» **HOW TO COMPLETE THIS TASK**:
Print the listing exactly as it stands. Skip every picture.

» **DATASET RECORDS**:

--------------------

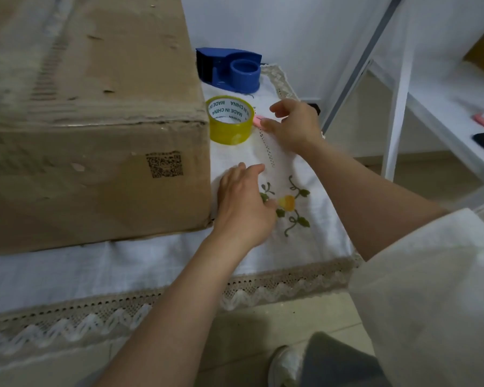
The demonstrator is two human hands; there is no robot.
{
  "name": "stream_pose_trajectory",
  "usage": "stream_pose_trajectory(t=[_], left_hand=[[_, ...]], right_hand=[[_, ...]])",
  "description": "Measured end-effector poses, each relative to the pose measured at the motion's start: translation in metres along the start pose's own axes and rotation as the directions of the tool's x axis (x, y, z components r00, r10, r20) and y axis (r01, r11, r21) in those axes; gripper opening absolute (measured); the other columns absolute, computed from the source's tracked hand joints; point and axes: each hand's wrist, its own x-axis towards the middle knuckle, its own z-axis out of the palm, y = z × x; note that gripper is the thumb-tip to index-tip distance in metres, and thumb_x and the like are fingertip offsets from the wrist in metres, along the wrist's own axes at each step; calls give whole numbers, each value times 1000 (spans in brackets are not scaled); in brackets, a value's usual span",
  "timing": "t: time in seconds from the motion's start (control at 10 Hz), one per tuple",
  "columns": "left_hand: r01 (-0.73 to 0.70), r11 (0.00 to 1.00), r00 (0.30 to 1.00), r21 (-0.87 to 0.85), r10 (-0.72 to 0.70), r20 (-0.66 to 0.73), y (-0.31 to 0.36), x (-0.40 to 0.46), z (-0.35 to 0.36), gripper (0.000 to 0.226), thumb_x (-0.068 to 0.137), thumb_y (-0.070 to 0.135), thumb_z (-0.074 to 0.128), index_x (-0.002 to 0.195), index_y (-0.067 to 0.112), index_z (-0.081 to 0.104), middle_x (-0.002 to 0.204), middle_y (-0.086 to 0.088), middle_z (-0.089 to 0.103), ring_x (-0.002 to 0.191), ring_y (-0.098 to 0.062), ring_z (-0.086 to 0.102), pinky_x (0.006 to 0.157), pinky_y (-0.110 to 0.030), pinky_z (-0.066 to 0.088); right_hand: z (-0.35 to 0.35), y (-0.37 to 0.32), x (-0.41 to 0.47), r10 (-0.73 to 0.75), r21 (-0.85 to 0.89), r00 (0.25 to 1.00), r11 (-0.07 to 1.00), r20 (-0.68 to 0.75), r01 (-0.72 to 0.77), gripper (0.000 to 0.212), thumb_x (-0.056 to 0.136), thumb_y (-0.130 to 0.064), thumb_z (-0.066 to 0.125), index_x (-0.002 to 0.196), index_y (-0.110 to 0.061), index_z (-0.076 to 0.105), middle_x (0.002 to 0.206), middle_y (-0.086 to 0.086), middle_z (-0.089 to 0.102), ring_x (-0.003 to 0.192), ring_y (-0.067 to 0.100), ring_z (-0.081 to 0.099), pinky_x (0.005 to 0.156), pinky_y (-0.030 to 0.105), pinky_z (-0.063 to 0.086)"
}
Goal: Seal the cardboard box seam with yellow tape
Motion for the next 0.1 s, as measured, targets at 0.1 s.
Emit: stream_pose_trajectory(t=[0.1], left_hand=[[-48, 998, 997, -32, 45, -62, 1, -2, 1, 56, 96, 22, 61, 147, 23, 39, 156, -1, 36, 148, -18, 24, 120, -31, 21]], right_hand=[[-6, 1, -15, 7, 75, 999, 997, -53, -3, 41, 88, -41, 69, 120, -16, 66, 120, 0, 68, 108, 15, 62, 98, 32, 50]])
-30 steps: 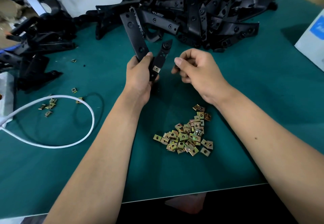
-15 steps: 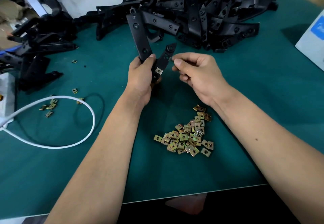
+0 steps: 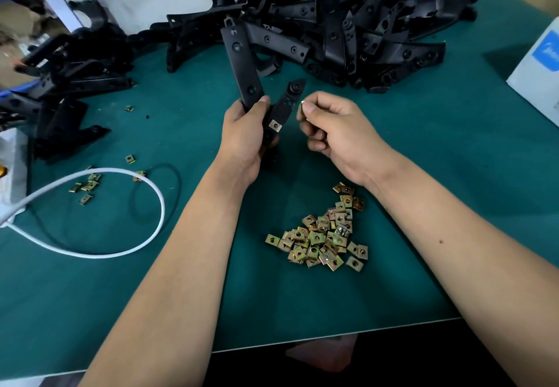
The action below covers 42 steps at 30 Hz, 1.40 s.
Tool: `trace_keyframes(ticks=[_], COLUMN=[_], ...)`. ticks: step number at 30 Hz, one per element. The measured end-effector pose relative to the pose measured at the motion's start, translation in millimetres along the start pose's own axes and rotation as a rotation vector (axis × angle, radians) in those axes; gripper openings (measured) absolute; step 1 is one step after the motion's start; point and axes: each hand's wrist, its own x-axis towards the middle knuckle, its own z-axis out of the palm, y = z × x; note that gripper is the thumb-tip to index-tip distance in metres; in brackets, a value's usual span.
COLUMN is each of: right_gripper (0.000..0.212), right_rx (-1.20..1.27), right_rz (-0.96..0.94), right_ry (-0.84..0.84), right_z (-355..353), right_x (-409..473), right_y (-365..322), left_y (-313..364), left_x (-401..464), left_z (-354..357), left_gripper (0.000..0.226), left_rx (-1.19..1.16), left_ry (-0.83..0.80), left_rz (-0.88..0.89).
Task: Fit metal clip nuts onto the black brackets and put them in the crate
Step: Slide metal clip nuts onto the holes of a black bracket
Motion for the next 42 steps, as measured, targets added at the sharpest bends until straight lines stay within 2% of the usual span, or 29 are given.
trace_keyframes(ticks=[12, 17, 36, 42], right_gripper=[0.030, 0.027, 0.026, 0.025], right_rx=[-0.237, -0.198, -0.218, -0.148], right_rz=[-0.077, -0.089, -0.060, -0.017], right_ry=[0.103, 0.051, 0.025, -0.036], right_z=[1.3, 0.1, -2.3, -7.2], right_x=[2.5, 2.9, 4.1, 2.1], right_y=[2.0, 3.2, 3.5, -1.1], left_y=[-0.6, 0.0, -0.1, 3.3], left_x=[-3.0, -3.4, -3.0, -0.9], left_z=[3.7, 3.0, 4.8, 2.2], left_gripper=[0.008, 0.010, 0.010, 0.013], left_rx=[0.036, 0.044, 0.016, 0.035], left_ry=[0.008, -0.012, -0.018, -0.092], left_rz=[-0.003, -0.002, -0.028, -0.053])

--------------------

» **REPLY**:
The demonstrator is two human hands; there is no robot.
{
  "name": "stream_pose_trajectory",
  "usage": "stream_pose_trajectory(t=[_], left_hand=[[_, ...]], right_hand=[[_, ...]])",
  "description": "Measured end-effector poses, each relative to the pose measured at the motion's start: translation in metres along the start pose's own axes and rotation as the directions of the tool's x axis (x, y, z components r00, r10, r20) and y axis (r01, r11, r21) in those axes; gripper opening absolute (measured); the other columns absolute, computed from the source's tracked hand joints; point and axes: each hand's wrist, its own x-axis towards the middle knuckle, its own z-axis out of the palm, y = z × x; note that gripper is the thumb-tip to index-tip distance in metres, and thumb_x and the like are fingertip offsets from the wrist in metres, along the wrist's own axes at each step; calls give whole numbers, each value times 1000 (spans in brackets are not scaled); in brackets, a value's usual span",
  "timing": "t: time in seconds from the motion's start (control at 10 Hz), one per tuple",
  "columns": "left_hand: r01 (-0.73 to 0.70), r11 (0.00 to 1.00), r00 (0.30 to 1.00), r21 (-0.87 to 0.85), r10 (-0.72 to 0.70), r20 (-0.66 to 0.73), y (-0.31 to 0.36), x (-0.40 to 0.46), z (-0.35 to 0.36), gripper (0.000 to 0.226), thumb_x (-0.068 to 0.137), thumb_y (-0.070 to 0.135), thumb_z (-0.074 to 0.128), index_x (-0.002 to 0.195), index_y (-0.067 to 0.112), index_z (-0.081 to 0.104), middle_x (-0.002 to 0.204), middle_y (-0.086 to 0.088), middle_z (-0.089 to 0.103), ring_x (-0.002 to 0.191), ring_y (-0.098 to 0.062), ring_z (-0.086 to 0.102), pinky_x (0.006 to 0.157), pinky_y (-0.110 to 0.030), pinky_z (-0.066 to 0.088); right_hand: z (-0.35 to 0.35), y (-0.37 to 0.32), x (-0.41 to 0.47), r10 (-0.73 to 0.75), r21 (-0.85 to 0.89), r00 (0.25 to 1.00), r11 (-0.07 to 1.00), r20 (-0.68 to 0.75), r01 (-0.72 to 0.77), gripper (0.000 to 0.212), thumb_x (-0.056 to 0.136), thumb_y (-0.130 to 0.064), thumb_z (-0.066 to 0.125), index_x (-0.002 to 0.196), index_y (-0.110 to 0.061), index_z (-0.076 to 0.105), middle_x (0.002 to 0.206), middle_y (-0.086 to 0.086), middle_z (-0.089 to 0.102), ring_x (-0.003 to 0.192), ring_y (-0.067 to 0.100), ring_z (-0.081 to 0.099), pinky_x (0.005 to 0.156), pinky_y (-0.030 to 0.105), pinky_z (-0.063 to 0.086)"
}
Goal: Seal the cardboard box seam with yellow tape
Motion for the next 0.1 s, as measured, targets at 0.1 s.
Emit: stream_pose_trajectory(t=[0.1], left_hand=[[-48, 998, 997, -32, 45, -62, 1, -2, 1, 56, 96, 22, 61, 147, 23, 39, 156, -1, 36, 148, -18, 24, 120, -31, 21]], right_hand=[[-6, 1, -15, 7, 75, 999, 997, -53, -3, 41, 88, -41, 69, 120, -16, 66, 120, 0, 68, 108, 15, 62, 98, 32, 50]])
-30 steps: 
-15 steps: 
+0 steps: 
The action below covers 42 steps at 30 Hz, 1.40 s.
Tool: `trace_keyframes(ticks=[_], COLUMN=[_], ...)`. ticks: step number at 30 Hz, one per element. The measured end-effector pose relative to the pose measured at the motion's start, translation in millimetres along the start pose's own axes and rotation as a rotation vector (axis × angle, radians) in those axes; gripper openings (measured) absolute; step 1 is one step after the motion's start; point and axes: each hand's wrist, its own x-axis towards the middle knuckle, its own z-axis out of the palm, y = z × x; note that gripper is the thumb-tip to index-tip distance in metres; in brackets, a value's usual span.
COLUMN is each of: right_gripper (0.000..0.212), right_rx (-1.20..1.27), right_rz (-0.96..0.94), right_ry (-0.84..0.84), right_z (-355..353), right_x (-409..473), right_y (-365..322), left_y (-313..364), left_x (-401..464), left_z (-354..357), left_gripper (0.000..0.226), left_rx (-1.19..1.16), left_ry (-0.83..0.80), left_rz (-0.88..0.89).
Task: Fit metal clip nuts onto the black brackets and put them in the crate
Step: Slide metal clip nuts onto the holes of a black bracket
Motion for the next 42 steps, as measured, targets added at the sharpest bends until straight lines stay within 2% of the usual span, or 29 are given.
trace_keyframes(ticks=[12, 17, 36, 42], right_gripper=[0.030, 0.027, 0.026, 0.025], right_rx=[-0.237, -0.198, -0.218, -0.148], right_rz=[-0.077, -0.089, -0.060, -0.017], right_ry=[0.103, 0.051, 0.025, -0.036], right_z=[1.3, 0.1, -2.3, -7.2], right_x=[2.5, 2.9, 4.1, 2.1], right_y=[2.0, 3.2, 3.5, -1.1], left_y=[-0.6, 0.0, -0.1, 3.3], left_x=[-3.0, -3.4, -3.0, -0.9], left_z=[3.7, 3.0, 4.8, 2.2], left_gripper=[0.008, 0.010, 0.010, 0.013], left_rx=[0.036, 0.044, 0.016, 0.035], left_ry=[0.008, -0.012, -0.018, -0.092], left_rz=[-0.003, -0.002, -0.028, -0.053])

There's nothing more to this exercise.